Nationally, demand for mid-priced apartments—specifically those rated three stars or above—has dramatically accelerated in 2024, as reported by CoStar.

By The Numbers

The number of absorbed apartment units (a measure of net occupancy) reached 75.8K in 1H24, surpassing 2023’s total of 60K units—an 86% jump in demand compared to 1Q23 and 126% higher than 2Q23.

Though luxury apartments still hold the highest absolute demand, with 121K units absorbed in 2Q24, the growth rate for mid-priced units is notably outpacing premium properties, which only saw a 40% YoY increase.

Multifamily Rebound

The surge in demand for mid-priced rentals marks a significant turnaround from 2022 when 3-star-rated properties saw negative absorption of 20K units. That year, rising inflation, recession fears, and low consumer sentiment deterred household formation, especially among younger renters.

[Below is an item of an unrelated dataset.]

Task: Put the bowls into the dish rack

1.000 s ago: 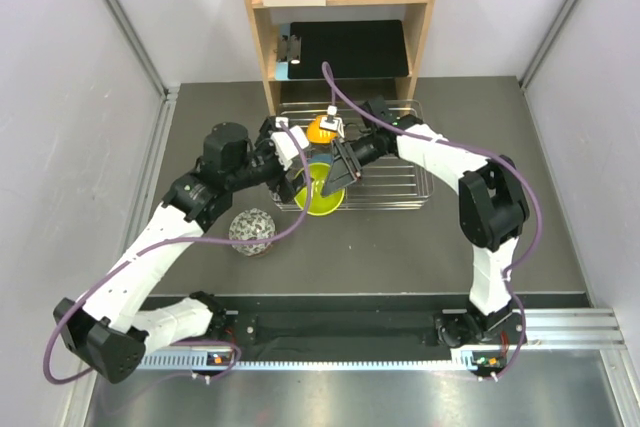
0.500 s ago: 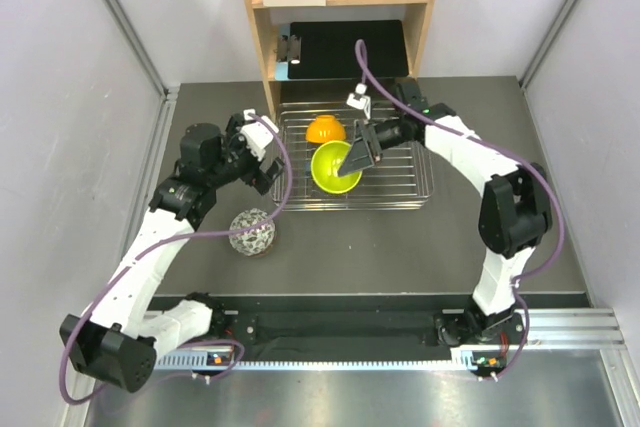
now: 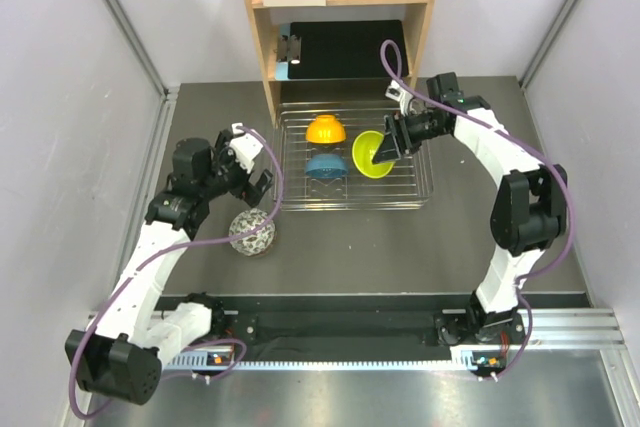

In contrast, 2024’s improving economic conditions, including an anticipated September Federal Reserve interest rate cut, have reassured many prospective renters. 

This has unleashed pent-up demand for housing, particularly among younger adults moving out to secure their first rentals, positioning 3-star apartments as the go-to option.

Stabilizing Numbers

The influx of demand has stabilized vacancy rates for 3-star apartments, holding steady at 7.1% between Q1 and Q2. This also marks the end of a 10-quarter trend of rising vacancy rates for these units. 

Rent growth for this market segment remained modest but steady at 1.6%, reflecting balanced supply and demand dynamics.

While the Sun Belt continues to dominate apartment demand, accounting for 7 of the top 15 markets in 2024, several Northeast cities—including NYC, Philadelphia, and DC—are also seeing robust 3-star unit absorption.

Overall, 3-star-rated properties are outperforming the overall market in many regions. Indeed, in 14 of the top 15 markets, vacancy rates for mid-priced apartment units are lower than the overall market average, while rent growth is stronger in 10 of those markets, indicating sustained demand for affordable housing options.